An analysis of what makes good workplaces the best BY Prasenjit Bhattacharya

At Great Place to Work® Institute, we have studied thousands of mostly good workplaces that aspire to be great. Employees of these organisations talk about growth opportunities, a sense of pride, family feeling, relatively fair performance appraisals and equal treatment.

They also say that the management is competent in attracting talent and line managers provide consistent support to employees.

So what’s different about the best workplaces?

Here are some key aspects by which the best differ from the rest.

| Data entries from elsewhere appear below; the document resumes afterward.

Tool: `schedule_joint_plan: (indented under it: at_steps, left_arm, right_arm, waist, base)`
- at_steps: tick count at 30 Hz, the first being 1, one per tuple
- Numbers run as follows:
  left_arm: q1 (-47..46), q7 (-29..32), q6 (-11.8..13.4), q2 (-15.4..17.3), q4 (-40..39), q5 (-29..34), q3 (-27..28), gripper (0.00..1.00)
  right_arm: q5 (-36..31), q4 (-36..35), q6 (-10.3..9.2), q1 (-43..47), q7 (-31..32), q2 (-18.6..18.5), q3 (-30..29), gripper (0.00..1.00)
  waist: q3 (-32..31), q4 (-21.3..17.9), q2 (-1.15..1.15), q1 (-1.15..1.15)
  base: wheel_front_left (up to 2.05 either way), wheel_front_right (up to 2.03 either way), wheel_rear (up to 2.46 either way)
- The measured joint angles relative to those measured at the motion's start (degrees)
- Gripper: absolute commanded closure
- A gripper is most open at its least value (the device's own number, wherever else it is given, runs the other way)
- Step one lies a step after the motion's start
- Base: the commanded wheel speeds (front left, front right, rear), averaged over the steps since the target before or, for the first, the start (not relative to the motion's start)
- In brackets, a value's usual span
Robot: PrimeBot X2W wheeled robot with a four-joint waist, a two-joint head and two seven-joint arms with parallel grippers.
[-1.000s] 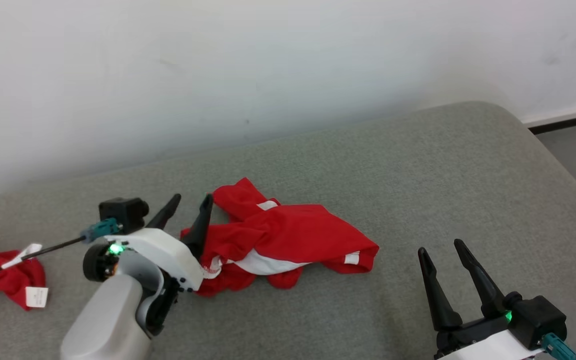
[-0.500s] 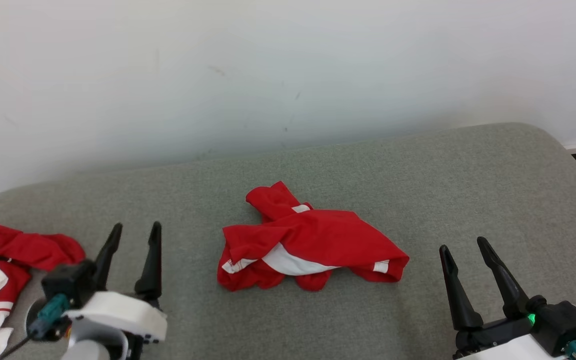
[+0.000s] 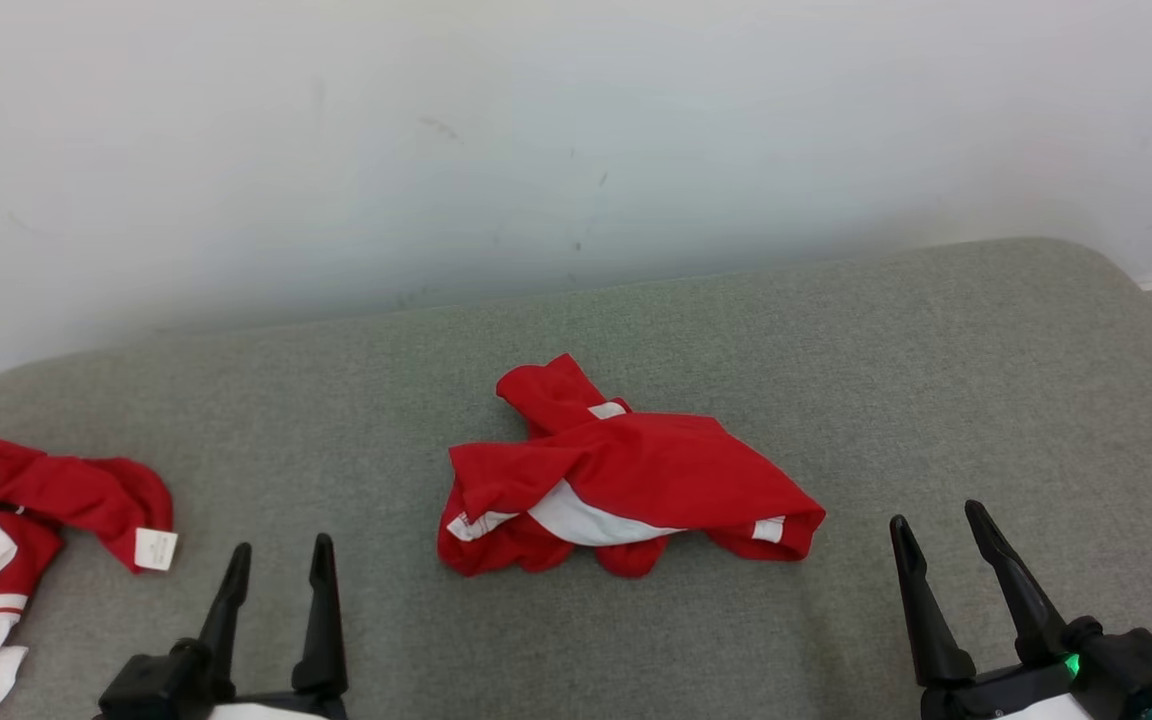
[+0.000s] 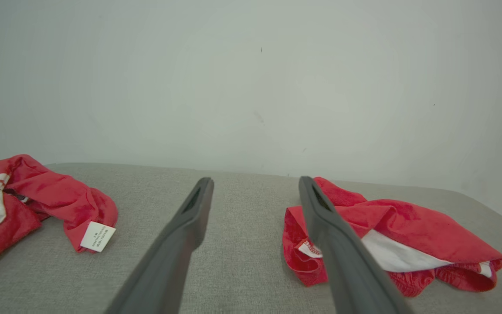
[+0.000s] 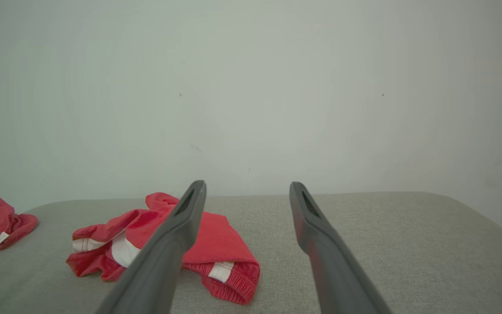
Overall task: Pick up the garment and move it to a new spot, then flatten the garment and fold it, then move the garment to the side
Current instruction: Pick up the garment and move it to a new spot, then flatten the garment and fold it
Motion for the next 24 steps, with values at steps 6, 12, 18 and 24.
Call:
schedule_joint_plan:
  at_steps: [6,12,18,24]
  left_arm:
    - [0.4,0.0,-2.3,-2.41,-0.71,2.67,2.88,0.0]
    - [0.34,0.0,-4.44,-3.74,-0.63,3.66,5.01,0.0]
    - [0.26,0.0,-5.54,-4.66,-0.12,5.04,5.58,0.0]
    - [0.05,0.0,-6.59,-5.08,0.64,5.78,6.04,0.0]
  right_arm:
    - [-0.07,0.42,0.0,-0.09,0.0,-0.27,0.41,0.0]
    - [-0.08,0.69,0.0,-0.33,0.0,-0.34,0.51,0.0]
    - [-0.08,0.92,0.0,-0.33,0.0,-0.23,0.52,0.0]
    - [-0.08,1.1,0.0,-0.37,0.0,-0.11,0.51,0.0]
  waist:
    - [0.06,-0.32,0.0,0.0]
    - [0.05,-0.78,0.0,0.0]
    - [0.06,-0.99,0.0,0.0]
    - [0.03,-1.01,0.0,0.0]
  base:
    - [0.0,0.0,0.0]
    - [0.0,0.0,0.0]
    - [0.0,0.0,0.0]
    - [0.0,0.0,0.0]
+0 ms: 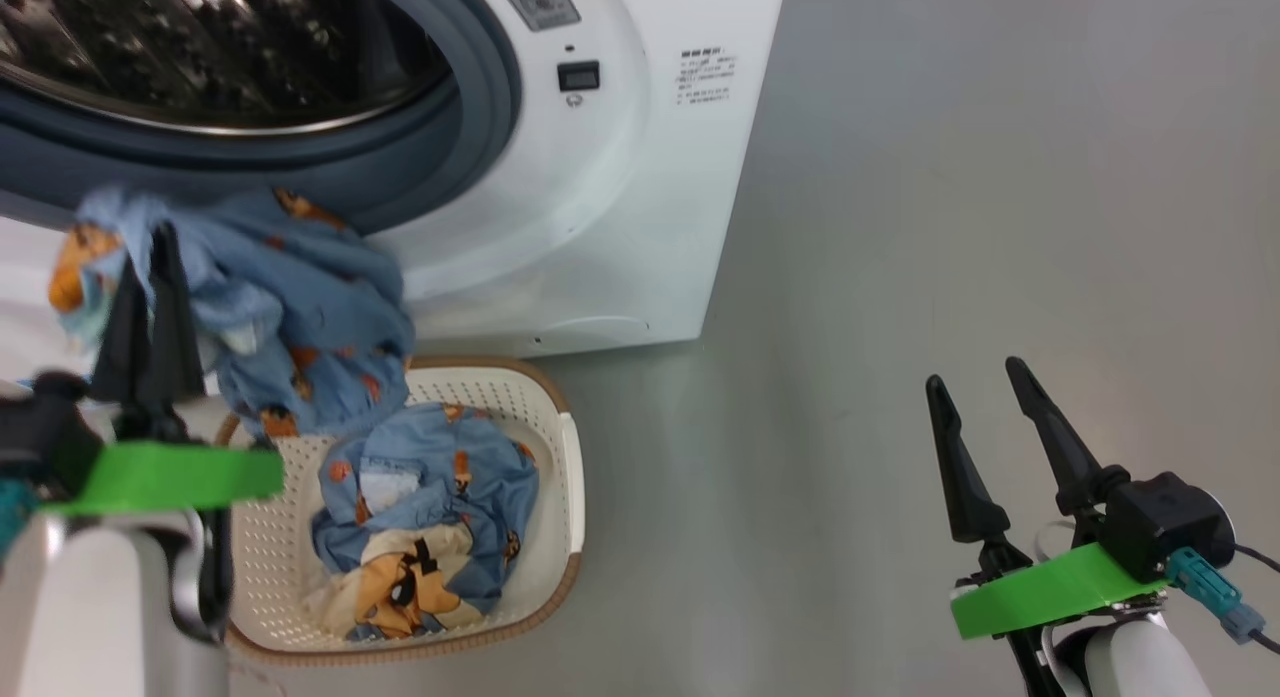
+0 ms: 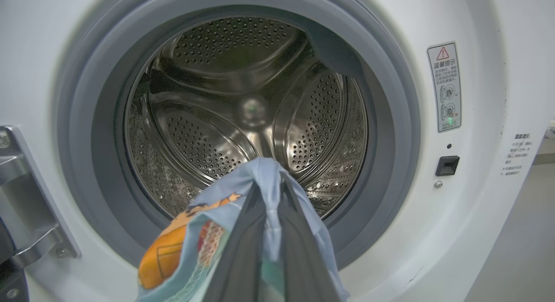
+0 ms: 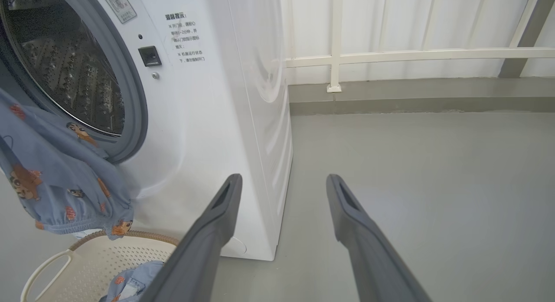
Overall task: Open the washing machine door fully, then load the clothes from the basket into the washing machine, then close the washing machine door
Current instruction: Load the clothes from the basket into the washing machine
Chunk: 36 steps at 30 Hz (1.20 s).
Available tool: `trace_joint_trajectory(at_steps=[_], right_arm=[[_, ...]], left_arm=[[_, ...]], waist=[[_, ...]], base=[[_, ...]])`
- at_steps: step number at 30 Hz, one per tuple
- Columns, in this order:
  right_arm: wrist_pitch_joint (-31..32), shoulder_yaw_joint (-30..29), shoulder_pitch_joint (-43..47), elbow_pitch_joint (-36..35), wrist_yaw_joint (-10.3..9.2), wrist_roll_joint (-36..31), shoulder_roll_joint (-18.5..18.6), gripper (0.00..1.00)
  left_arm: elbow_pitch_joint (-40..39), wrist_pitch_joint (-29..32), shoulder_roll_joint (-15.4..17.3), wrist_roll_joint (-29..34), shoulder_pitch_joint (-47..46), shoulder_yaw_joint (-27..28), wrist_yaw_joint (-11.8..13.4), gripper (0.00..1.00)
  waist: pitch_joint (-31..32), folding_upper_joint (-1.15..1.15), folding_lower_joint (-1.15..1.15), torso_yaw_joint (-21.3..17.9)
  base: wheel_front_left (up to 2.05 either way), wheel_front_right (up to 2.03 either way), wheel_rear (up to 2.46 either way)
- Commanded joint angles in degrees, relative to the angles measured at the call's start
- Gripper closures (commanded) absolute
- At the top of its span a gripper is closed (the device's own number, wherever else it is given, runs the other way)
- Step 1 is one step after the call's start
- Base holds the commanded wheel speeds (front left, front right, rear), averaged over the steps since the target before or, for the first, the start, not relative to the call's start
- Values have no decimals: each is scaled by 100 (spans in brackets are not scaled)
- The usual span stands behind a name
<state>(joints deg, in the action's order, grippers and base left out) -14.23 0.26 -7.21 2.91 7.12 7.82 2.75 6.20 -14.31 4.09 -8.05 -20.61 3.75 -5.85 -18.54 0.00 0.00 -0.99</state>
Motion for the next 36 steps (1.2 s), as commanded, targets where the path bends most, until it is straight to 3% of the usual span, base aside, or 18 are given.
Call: trace_joint_trajectory(at_steps=[1,26,36], right_arm=[[-45,181,-135,-163,36,70,12,0],[-75,359,-733,-179,36,158,12,0],[-76,488,-790,-189,36,241,12,0]], left_arm=[[-49,-69,239,86,-328,200,-48,100],[2733,-51,852,-97,-3985,-77,-153,100],[3873,542,1115,-522,-5200,-416,-162,100]], waist=[[-317,0,0,-76],[-2112,0,0,-274],[-2490,0,0,-507]], base=[[0,0,0],[0,0,0],[0,0,0]])
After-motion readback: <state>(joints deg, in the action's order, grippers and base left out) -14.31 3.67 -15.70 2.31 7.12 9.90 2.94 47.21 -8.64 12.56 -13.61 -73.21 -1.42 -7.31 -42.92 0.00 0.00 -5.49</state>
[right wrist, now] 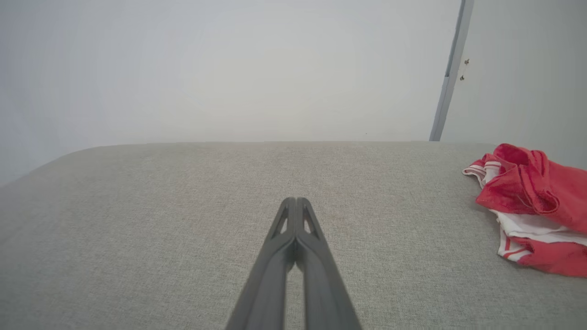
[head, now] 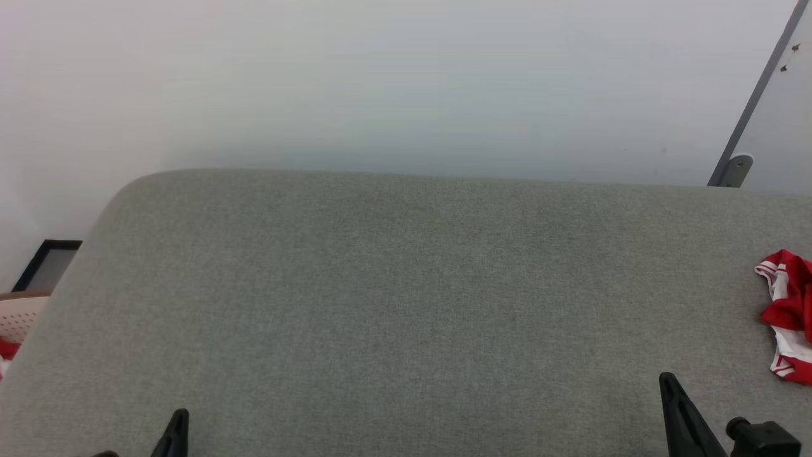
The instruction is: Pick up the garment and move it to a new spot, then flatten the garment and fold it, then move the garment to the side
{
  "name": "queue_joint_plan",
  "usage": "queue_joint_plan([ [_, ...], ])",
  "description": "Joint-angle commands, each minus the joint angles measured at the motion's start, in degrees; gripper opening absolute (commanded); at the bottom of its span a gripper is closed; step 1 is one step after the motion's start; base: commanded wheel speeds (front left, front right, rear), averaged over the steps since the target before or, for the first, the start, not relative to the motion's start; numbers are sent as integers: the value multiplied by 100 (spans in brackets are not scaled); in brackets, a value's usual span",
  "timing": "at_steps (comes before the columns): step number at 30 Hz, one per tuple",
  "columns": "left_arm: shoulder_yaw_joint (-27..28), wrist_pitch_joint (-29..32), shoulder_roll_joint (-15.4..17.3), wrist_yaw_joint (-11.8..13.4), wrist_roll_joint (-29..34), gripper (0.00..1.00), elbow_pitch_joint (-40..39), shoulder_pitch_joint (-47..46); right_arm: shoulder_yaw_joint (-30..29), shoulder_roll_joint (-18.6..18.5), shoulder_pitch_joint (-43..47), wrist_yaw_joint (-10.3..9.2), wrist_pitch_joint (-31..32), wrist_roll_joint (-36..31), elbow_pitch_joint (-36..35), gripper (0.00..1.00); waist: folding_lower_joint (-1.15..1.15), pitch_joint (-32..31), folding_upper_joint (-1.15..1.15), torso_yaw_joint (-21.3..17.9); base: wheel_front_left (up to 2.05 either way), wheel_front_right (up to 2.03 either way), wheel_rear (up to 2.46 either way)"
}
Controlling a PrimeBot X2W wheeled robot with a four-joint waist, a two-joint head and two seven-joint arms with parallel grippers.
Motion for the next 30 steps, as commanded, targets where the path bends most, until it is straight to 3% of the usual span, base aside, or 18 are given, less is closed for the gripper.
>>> queue_joint_plan([
  [1, 74, 55, 37, -1, -211, 0, -85, -133, -35, -10, -135, 0, 65, 303, -74, 0, 0, 5, 0, -3, 0, 0, 0],
  [30, 332, 781, -504, -6, -2275, 0, -147, -578, -206, 3, -502, -3, 773, 3238, 47, 0, 0, 93, 0, -56, 0, 0, 0],
])
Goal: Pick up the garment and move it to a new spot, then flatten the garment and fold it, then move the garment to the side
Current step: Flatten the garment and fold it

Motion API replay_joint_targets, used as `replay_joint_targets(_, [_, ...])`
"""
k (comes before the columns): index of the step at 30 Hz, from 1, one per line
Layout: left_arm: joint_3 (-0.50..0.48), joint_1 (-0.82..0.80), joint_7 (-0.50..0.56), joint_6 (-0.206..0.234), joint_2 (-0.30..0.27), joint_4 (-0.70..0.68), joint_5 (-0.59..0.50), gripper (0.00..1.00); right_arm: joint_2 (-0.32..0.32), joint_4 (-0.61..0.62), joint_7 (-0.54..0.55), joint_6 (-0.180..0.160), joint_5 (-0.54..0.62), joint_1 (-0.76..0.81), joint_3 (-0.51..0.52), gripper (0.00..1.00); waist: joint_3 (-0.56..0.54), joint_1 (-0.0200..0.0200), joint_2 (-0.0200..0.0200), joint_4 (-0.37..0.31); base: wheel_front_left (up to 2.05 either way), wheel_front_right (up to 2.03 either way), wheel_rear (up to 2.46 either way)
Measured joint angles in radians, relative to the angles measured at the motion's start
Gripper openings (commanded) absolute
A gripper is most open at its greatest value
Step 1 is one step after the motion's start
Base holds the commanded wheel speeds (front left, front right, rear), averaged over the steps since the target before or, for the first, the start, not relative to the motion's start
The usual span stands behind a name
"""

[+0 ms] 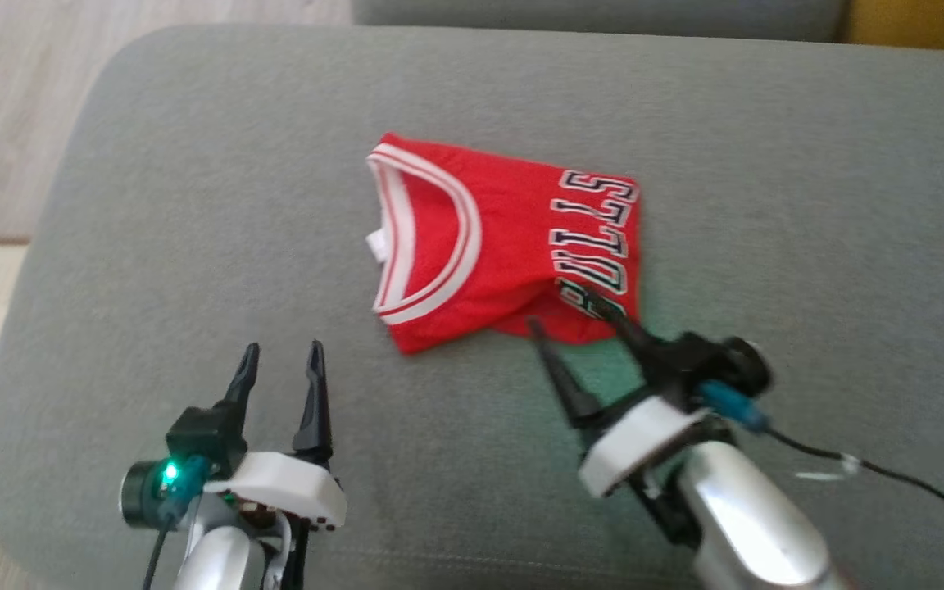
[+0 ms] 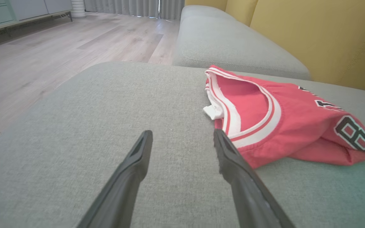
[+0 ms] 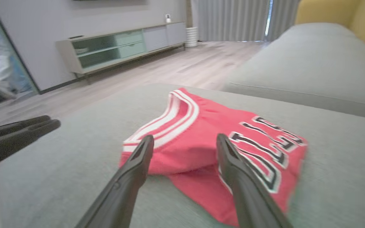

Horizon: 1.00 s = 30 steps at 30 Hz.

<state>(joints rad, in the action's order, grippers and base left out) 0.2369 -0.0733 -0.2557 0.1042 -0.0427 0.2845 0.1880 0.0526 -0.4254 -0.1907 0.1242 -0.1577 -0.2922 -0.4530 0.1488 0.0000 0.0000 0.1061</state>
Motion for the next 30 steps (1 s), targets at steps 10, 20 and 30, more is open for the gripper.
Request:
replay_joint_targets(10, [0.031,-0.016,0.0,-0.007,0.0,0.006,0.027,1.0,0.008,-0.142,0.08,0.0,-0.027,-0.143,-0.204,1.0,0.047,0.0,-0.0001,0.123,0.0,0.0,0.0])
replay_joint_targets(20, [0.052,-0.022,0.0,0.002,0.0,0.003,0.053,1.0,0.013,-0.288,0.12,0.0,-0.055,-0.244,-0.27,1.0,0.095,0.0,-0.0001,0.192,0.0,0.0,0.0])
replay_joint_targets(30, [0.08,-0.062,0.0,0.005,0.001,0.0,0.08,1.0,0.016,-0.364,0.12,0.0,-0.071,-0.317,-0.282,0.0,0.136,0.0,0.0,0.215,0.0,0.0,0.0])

BUSINESS MODELS Organisations that are struggling with their business models are unlikely to be among the best workplaces. Startups without a strong business model find it hard to be among the best. The same applies to many legacy organisations that haven’t invested in challenging their old business models.

Before outsiders can sense whether a business is being run well or not, employees know the truth. Previously, an employee was seen as a cost. Today, leaders know that employees are internal customers.

For example, if revenue per employee is Rs. 10 million and costs amount to one million rupees, the company’s net revenue would be Rs. 9 million. You could divide all your employees into teams with net revenue and find that there are individuals or teams who bring more net revenue than your largest external customer!

The best workplaces know that managing employee expectations and delivering staff experience are as important as doing the same with customers.

SPEED MENTORING Currently, SAP Labs is the best workplace in India. It has a great practice called ‘speed mentoring’ where an employee can spend up to 15 minutes with a mentor and sit with up to four mentors during speed mentoring sessions. SAP Labs publishes the net promoter score or advocacy percentage for each mentor.

The best workplaces are obsessed with feedback and ensuring it is transparent. The average workplace on the other hand, tries to protect their leaders from negative feedback.

Many CEOs in the best workplaces use ‘culture dashboards’ to monitor continuous feedback from employees to predict business performance.

WEALTH SHARING Most business leaders want to create a high trust culture because it leads to sustained business results and shareholder wealth. When a ‘best workplace’ like Godrej Consumer Products talks about its philosophy of tough love, it is understood by all. But when owner Adi Godrej’s family decided to share their wealth liberally with employees (linked to the return on investment that the employees deliver), they did something extraordinary. This equitable distribution of wealth is one of the hallmarks of the best workplaces.

TECH LED EQUITY As more millennials enter the workforce, they seek to make a meaningful difference. The ohana culture practised by Salesforce is attempting to do just that. Their vision is to create an equal world with equal opportunities, rights, pay and access to education. This is not only about equality in their organisation but also the use of technology to lead to equality rather than the other way around.

What’s unique about Salesforce is that its commitment to equality goes far beyond the company and extends to active participation in the community in which it operates.